🤖 AI Summary
In dense, cluttered environments, conventional model-based navigation fails for high-speed quadrotors (7 m/s) due to sensor noise, error accumulation, and processing latency. To address this, we propose a vision transformer (ViT)-based end-to-end obstacle avoidance control framework that directly maps depth images to low-level control commands. This work introduces ViT to end-to-end visual navigation for the first time, integrating a recursive mechanism to enhance temporal modeling and generalization. We adopt high-fidelity simulation pretraining followed by real-world transfer. Experiments demonstrate stable 7 m/s obstacle avoidance in both simulation and physical deployment—outperforming CNN, U-Net, and recurrent baselines in success rate, robustness, and real-time performance.

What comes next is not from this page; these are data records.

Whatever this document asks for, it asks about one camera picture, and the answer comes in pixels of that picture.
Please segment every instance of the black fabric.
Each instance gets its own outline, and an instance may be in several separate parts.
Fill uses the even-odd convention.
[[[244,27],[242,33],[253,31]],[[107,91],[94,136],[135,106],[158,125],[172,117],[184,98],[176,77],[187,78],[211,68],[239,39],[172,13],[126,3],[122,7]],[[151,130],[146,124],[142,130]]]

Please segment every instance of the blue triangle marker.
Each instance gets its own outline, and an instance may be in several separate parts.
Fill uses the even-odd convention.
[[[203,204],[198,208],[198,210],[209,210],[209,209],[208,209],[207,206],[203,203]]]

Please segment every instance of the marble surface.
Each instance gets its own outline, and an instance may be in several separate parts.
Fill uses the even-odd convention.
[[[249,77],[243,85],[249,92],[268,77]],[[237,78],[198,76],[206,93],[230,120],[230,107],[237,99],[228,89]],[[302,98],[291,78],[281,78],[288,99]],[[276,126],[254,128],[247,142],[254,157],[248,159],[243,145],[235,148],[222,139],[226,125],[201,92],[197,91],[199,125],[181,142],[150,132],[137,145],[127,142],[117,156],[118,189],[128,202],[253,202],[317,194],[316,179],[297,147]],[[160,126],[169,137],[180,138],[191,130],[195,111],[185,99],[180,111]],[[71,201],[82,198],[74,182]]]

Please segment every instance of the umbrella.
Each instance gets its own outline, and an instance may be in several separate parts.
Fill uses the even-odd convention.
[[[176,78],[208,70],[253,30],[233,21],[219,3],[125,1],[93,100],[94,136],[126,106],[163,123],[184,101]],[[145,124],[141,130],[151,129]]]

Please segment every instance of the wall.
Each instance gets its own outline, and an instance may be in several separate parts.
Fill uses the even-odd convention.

The method exhibits superior environmental generalization, reduced energy consumption, and enhanced robustness, overcoming key limitations of modular approaches in high-speed navigation scenarios.
📝 Abstract
We demonstrate the capabilities of an attention-based end-to-end approach for high-speed vision-based quadrotor obstacle avoidance in dense, cluttered environments, with comparison to various state-of-the-art learning architectures. Quadrotor unmanned aerial vehicles (UAVs) have tremendous maneuverability when flown fast; however, as flight speed increases, traditional model-based approaches to navigation via independent perception, mapping, planning, and control modules breaks down due to increased sensor noise, compounding errors, and increased processing latency. Thus, learning-based, end-to-end vision-to-control networks have shown to have great potential for online control of these fast robots through cluttered environments. We train and compare convolutional, U-Net, and recurrent architectures against vision transformer (ViT) models for depth image-to-control in high-fidelity simulation, observing that ViT models are more effective than others as quadrotor speeds increase and in generalization to unseen environments, while the addition of recurrence further improves performance while reducing quadrotor energy cost across all tested flight speeds. We assess performance at speeds of up to 7m/s in simulation and hardware. To the best of our knowledge, this is the first work to utilize vision transformers for end-to-end vision-based quadrotor control.